Most small businesses are not covered. You must process data of at least 100,000 Virginia consumers annually, or process data of 25,000+ consumers while earning more than half your revenue from data sales. Many small and medium businesses fall below these thresholds.
Can consumers sue businesses for VCDPA violations?
No. The VCDPA has no private right of action. Only the Virginia Attorney General can bring enforcement actions. Consumers can file complaints with the AG’s office, but cannot sue businesses directly for privacy violations under this law.
What is the 30-day cure period?
Before taking enforcement action, the Attorney General must provide written notice of alleged violations and give the business 30 days to fix (“cure”) the problem. If cured and the business provides written confirmation, no enforcement action proceeds. Unlike Colorado and Connecticut, Virginia’s cure period is permanent.
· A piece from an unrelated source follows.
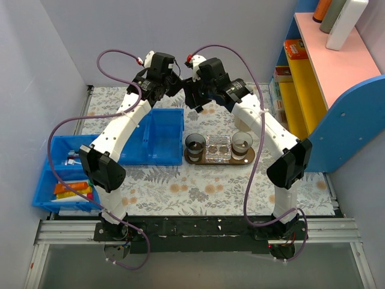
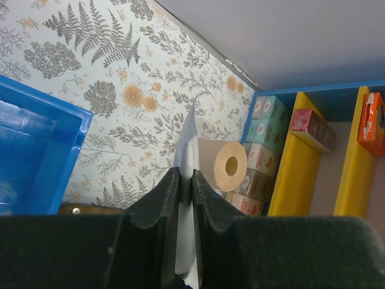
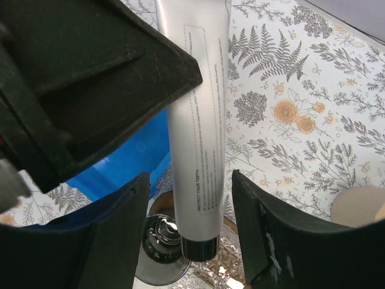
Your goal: Prepare toiletry sets of a toothbrush and toothpaste on the tray
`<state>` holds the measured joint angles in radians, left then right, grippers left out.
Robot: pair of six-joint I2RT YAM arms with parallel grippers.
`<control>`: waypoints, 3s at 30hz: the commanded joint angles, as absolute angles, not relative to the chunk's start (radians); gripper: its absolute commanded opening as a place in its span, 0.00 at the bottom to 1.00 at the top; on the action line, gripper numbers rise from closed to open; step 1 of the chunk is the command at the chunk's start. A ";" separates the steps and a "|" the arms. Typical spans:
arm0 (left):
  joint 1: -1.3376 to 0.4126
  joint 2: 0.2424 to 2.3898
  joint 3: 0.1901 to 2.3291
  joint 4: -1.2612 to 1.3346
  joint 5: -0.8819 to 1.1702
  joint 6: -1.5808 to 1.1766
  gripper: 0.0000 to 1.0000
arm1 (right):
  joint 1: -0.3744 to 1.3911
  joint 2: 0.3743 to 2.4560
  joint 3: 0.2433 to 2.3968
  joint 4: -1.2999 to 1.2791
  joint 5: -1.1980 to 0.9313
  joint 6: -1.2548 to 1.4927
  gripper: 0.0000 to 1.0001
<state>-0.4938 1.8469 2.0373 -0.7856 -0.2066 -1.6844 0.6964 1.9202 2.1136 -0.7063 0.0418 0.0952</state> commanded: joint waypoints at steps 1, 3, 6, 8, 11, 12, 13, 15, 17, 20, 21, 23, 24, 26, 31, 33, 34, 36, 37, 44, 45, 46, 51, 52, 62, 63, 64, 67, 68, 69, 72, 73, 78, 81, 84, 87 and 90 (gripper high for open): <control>-0.497 1.773 2.077 -0.765 -0.189 -1.707 0.00 | 0.695 1.934 2.100 -0.673 0.044 0.077 0.64; -0.497 1.770 2.069 -0.764 -0.181 -1.709 0.00 | 0.690 1.942 2.097 -0.675 0.048 0.084 0.64; -0.497 1.755 2.054 -0.761 -0.187 -1.709 0.00 | 0.675 1.945 2.091 -0.683 0.049 0.097 0.58; -0.497 1.744 2.045 -0.753 -0.190 -1.709 0.00 | 0.666 1.944 2.076 -0.681 0.034 0.100 0.54; -0.497 1.743 2.042 -0.750 -0.181 -1.715 0.00 | 0.663 1.936 2.068 -0.673 0.008 0.095 0.47; -0.495 1.741 2.042 -0.750 -0.178 -1.717 0.00 | 0.661 1.936 2.068 -0.669 0.008 0.092 0.45; -0.497 1.740 2.040 -0.747 -0.178 -1.715 0.00 | 0.660 1.933 2.068 -0.666 -0.035 0.089 0.38; -0.497 1.729 2.025 -0.730 -0.178 -1.712 0.00 | 0.658 1.924 2.068 -0.658 -0.051 0.087 0.31; -0.497 1.715 2.008 -0.701 -0.176 -1.706 0.02 | 0.649 1.916 2.068 -0.653 -0.081 0.092 0.25; -0.497 1.678 1.953 -0.631 -0.157 -1.683 0.25 | 0.629 1.884 2.053 -0.627 -0.129 0.107 0.20; -0.495 1.668 1.936 -0.608 -0.138 -1.674 0.29 | 0.621 1.862 2.036 -0.602 -0.147 0.121 0.17; -0.495 1.634 1.887 -0.556 -0.123 -1.651 0.42 | 0.600 1.841 2.014 -0.574 -0.195 0.138 0.15; -0.492 1.626 1.872 -0.540 -0.103 -1.644 0.46 | 0.592 1.820 1.991 -0.549 -0.212 0.158 0.14; -0.483 1.598 1.835 -0.497 -0.074 -1.628 0.59 | 0.569 1.803 1.980 -0.529 -0.270 0.167 0.14; -0.375 1.505 1.694 -0.304 0.204 -1.612 0.98 | 0.494 1.755 1.982 -0.486 -0.428 0.210 0.14; -0.306 1.439 1.575 -0.126 0.328 -1.643 0.98 | 0.459 1.729 1.974 -0.459 -0.546 0.247 0.15; -0.289 1.421 1.545 -0.067 0.425 -1.644 0.98 | 0.425 1.721 1.967 -0.440 -0.598 0.271 0.15; -0.256 1.401 1.523 0.035 0.515 -1.644 0.98 | 0.390 1.688 1.922 -0.338 -0.754 0.388 0.15; -0.247 1.404 1.526 0.046 0.553 -1.651 0.98 | 0.365 1.675 1.902 -0.287 -0.805 0.429 0.15; -0.244 1.474 1.485 0.417 0.807 -1.908 0.98 | 0.345 1.606 1.750 0.153 -1.078 0.840 0.15; -0.250 1.492 1.511 0.416 0.842 -1.910 0.98 | 0.347 1.600 1.723 0.235 -1.095 0.923 0.16; -0.259 1.532 1.537 0.407 0.856 -1.896 0.98 | 0.345 1.600 1.714 0.274 -1.127 0.952 0.16; -0.290 1.594 1.565 0.521 0.884 -1.985 0.98 | 0.345 1.601 1.690 0.414 -1.192 1.089 0.16; -0.290 1.598 1.559 0.543 0.882 -1.997 0.98 | 0.347 1.601 1.686 0.451 -1.203 1.129 0.16; -0.382 1.706 1.623 0.770 0.893 -2.138 0.89 | 0.347 1.594 1.643 0.594 -1.255 1.269 0.16; -0.387 1.710 1.624 0.788 0.891 -2.158 0.84 | 0.345 1.588 1.638 0.600 -1.255 1.278 0.16; -0.388 1.721 1.641 0.798 0.894 -2.161 0.81 | 0.347 1.589 1.637 0.603 -1.253 1.279 0.16; -0.403 1.739 1.666 0.819 0.914 -2.187 0.78 | 0.345 1.586 1.631 0.615 -1.261 1.293 0.16; -0.403 1.741 1.661 0.860 0.914 -2.201 0.78 | 0.347 1.585 1.632 0.620 -1.261 1.298 0.16; -0.405 1.741 1.655 0.880 0.910 -2.218 0.78 | 0.345 1.585 1.634 0.623 -1.258 1.301 0.16; -0.411 1.746 1.663 0.873 0.905 -2.215 0.73 | 0.347 1.585 1.635 0.630 -1.262 1.308 0.16; -0.413 1.747 1.670 0.864 0.905 -2.212 0.72 | 0.345 1.585 1.632 0.630 -1.261 1.307 0.16; -0.434 1.756 1.695 0.862 0.894 -2.217 0.61 | 0.347 1.577 1.602 0.630 -1.262 1.299 0.16; -0.443 1.753 1.689 0.861 0.893 -2.217 0.54 | 0.347 1.571 1.586 0.627 -1.262 1.292 0.16; -0.456 1.749 1.675 0.857 0.885 -2.215 0.47 | 0.347 1.566 1.583 0.614 -1.259 1.278 0.16; -0.463 1.743 1.660 0.858 0.873 -2.212 0.38 | 0.347 1.563 1.586 0.586 -1.258 1.253 0.16; -0.465 1.730 1.638 0.856 0.858 -2.207 0.24 | 0.345 1.559 1.586 0.549 -1.253 1.223 0.16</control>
<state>-0.4522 1.7626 1.6596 0.8364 0.8795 -2.0048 0.3473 1.6032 1.5753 0.5701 -1.2663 1.2701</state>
Do I need to conduct data protection assessments?
Yes, if you engage in certain high-risk processing activities: targeted advertising, selling personal data, profiling that presents risks to consumers, or processing sensitive data. These assessments must weigh the benefits of processing against potential risks to consumers.
How do I file a VCDPA complaint?
Virginia residents can file complaints with the Attorney General’s Consumer Protection Section. Contact the Consumer Protection Hotline at 1-800-552-9963 (within Virginia) or 804-786-2042 (Richmond area/out-of-state), or file online through the AG’s complaint portal.
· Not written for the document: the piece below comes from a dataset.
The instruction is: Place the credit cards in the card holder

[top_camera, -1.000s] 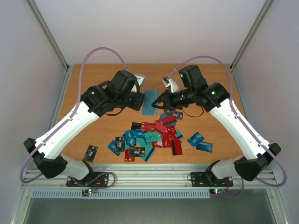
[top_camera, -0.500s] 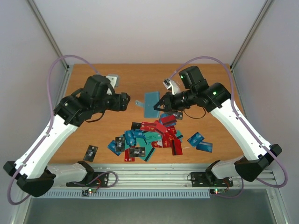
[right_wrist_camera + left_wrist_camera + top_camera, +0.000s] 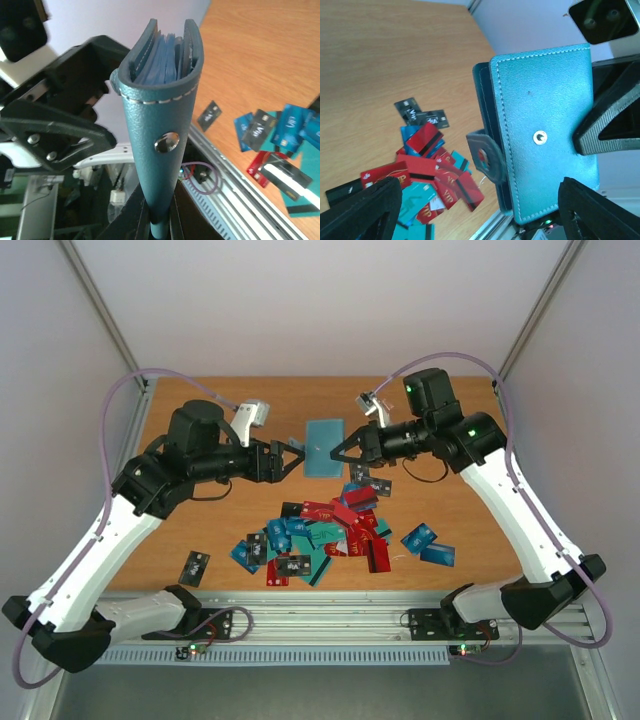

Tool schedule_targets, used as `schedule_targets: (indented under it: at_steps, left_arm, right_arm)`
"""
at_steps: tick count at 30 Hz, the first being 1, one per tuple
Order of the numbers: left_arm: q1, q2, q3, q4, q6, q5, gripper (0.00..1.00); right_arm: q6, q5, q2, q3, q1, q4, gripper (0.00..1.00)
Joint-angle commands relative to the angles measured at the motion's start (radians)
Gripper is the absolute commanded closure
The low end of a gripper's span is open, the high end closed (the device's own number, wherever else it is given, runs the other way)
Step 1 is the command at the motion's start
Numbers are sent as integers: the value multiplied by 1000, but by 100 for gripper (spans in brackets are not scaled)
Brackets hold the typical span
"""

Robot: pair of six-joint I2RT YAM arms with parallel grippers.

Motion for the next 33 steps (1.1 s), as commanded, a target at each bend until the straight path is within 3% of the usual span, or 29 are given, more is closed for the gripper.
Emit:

Where to Find Official Resources
- Full legal text: Virginia Code Chapter 53 – Consumer Data Protection Act
- Virginia Attorney General summary: VCDPA Summary (PDF)
- File a complaint: Virginia AG Consumer Protection
Related US State Privacy Laws
For more information about other US state privacy laws, see our related guides:
- California CCPA/CPRA: 101 – What You Need to Know
- Colorado Privacy Act: 101 – What You Need to Know
- Connecticut Data Privacy Act: 101 – What You Need to Know
- Indiana Consumer Data Protection Act: 101 – What You Need to Know
- Utah Consumer Privacy Act: 101 – What You Need to Know
- Texas Data Privacy and Security Act: 101 – What You Need to Know
- Oregon Consumer Privacy Act: 101 – What You Need to Know
For GDPR training and compliance guidance, see: GDPR Training Requirements: Who Needs to Do GDPR Training?
Getting Started
Virginia’s VCDPA uses clear threshold tests that make it straightforward to determine applicability. If your business processes personal data of 100,000 or more Virginia consumers annually, or meets the 25,000 consumer threshold while earning over half your revenue from data sales, you are covered.
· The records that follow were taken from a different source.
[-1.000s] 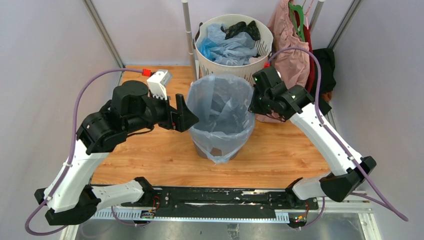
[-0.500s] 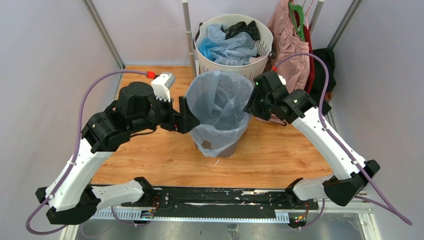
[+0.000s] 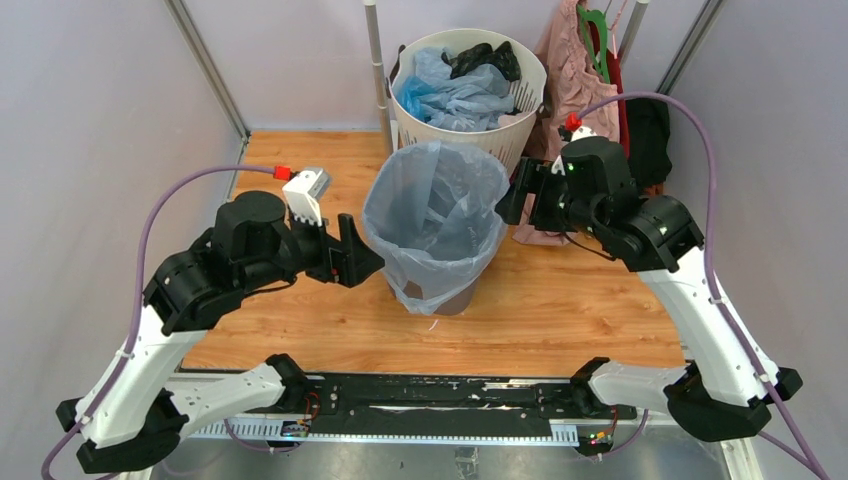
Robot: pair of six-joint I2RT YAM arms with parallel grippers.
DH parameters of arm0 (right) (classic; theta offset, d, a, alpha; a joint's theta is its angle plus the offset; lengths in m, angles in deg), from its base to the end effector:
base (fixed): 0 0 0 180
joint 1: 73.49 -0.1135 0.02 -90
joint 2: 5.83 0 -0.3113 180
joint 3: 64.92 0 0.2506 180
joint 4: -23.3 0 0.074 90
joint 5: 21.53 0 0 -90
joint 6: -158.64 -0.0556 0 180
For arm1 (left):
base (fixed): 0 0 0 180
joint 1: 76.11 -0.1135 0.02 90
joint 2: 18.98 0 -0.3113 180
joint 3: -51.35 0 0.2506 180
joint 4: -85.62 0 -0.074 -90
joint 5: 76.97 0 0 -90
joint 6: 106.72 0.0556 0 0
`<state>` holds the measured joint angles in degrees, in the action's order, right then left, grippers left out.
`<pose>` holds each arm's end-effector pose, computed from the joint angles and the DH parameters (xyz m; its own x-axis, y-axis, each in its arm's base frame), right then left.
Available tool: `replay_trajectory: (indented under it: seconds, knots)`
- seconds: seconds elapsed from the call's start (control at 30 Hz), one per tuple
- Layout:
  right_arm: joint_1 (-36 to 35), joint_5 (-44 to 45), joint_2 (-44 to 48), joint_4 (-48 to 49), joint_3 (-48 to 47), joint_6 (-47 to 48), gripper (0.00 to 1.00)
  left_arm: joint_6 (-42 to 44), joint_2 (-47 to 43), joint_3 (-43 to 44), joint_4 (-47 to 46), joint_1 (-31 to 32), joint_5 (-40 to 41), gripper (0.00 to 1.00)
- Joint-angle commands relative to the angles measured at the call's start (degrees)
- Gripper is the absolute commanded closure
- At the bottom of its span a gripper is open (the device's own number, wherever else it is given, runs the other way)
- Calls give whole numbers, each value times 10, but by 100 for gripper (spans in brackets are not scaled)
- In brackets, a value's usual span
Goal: Put the trash bags into the trash bin
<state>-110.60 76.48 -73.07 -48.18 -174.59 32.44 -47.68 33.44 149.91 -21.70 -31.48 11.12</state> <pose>0.1621 0.1129 0.5070 -0.6080 0.2734 -0.7454 -0.1750 0.8696 0.4617 0.0839 -0.0854 0.4830 -0.6448 -0.0859 -0.7595 0.4567 0.7534 -0.4730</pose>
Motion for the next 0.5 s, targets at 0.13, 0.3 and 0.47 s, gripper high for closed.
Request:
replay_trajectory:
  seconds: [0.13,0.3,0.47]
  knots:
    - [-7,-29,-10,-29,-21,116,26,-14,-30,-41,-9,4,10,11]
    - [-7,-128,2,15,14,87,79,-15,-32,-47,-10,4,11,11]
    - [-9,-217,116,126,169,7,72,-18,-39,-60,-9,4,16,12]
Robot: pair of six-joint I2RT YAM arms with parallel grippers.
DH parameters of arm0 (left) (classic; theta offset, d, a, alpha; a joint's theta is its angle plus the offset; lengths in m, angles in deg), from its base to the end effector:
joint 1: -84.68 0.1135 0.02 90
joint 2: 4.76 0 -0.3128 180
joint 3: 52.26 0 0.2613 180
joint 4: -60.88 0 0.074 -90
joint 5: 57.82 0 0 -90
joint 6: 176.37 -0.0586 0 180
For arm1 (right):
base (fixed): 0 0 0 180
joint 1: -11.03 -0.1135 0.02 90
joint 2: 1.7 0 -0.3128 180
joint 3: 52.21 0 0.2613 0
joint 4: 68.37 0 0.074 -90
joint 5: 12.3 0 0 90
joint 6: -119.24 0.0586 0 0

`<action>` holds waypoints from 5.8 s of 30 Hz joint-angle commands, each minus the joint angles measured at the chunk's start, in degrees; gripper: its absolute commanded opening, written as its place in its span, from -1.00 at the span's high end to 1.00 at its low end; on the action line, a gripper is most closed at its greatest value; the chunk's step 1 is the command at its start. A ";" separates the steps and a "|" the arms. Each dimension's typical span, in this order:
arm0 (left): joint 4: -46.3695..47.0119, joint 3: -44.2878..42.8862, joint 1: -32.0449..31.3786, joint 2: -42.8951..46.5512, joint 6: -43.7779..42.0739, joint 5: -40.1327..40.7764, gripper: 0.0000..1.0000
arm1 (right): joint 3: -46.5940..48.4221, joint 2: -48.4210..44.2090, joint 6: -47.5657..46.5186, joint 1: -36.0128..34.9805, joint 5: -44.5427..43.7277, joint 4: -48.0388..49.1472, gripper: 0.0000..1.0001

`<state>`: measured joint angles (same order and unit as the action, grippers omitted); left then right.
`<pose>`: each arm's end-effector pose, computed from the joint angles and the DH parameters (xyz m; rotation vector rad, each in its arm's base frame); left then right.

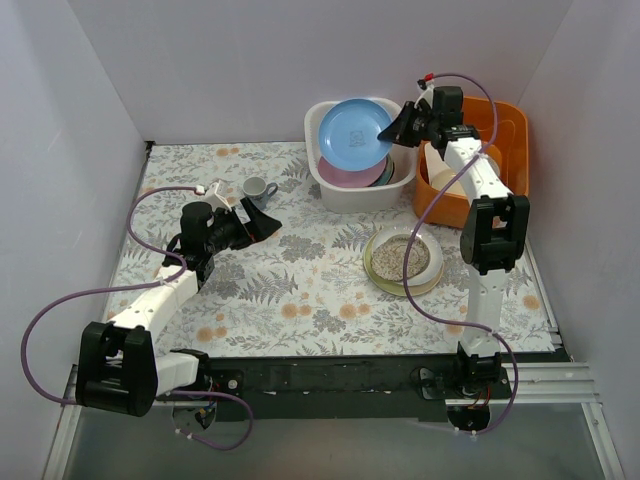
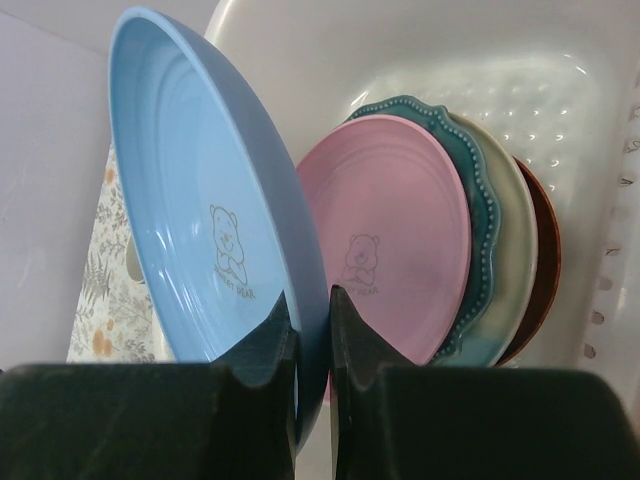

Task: Place the plates into the plastic bin on the countertop
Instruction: Place the plate in the plastic bin, then pick up the plate at the center of the board.

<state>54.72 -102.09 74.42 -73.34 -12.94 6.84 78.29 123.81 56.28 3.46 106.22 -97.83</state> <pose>0.2596 -0.0725 0.2672 -0.8911 2.0571 -1.3164 0.5675 0.1036 0.3389 0.0159 2.0518 0.8790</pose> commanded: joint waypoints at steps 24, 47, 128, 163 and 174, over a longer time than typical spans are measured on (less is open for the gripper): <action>3.26 -0.97 -0.20 -0.15 0.92 -4.01 -0.96 | -11.67 -13.01 -1.47 0.01 -3.73 8.71 -0.74; 5.98 -6.42 -8.45 -12.54 2.16 -6.12 -0.96 | -24.41 -21.97 -2.35 -0.07 -2.32 10.56 -0.76; 6.08 -27.26 -33.07 -33.92 4.71 -2.09 1.00 | -48.76 -42.63 -3.41 1.51 -0.13 10.65 -0.79; 11.69 -10.03 -15.58 -10.44 6.81 -3.57 1.00 | -49.81 -37.63 0.72 -6.48 6.90 15.66 -0.96; 12.22 -9.59 -15.49 -10.00 7.17 -3.93 1.00 | -50.96 -34.81 3.01 -9.65 9.01 20.05 -0.88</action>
<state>62.72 -111.92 58.75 -87.13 -6.40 3.99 27.58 88.51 58.51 -5.57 113.25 -81.61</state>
Review your data collection practices against the purpose limitation and data minimization requirements. Ensure you have consent mechanisms in place for any sensitive data processing, and consider whether you need to conduct data protection assessments for targeted advertising or profiling activities.
If you’re already compliant with Colorado, Connecticut, or Utah privacy laws, you’re likely well-positioned for VCDPA compliance given the similarities between these laws.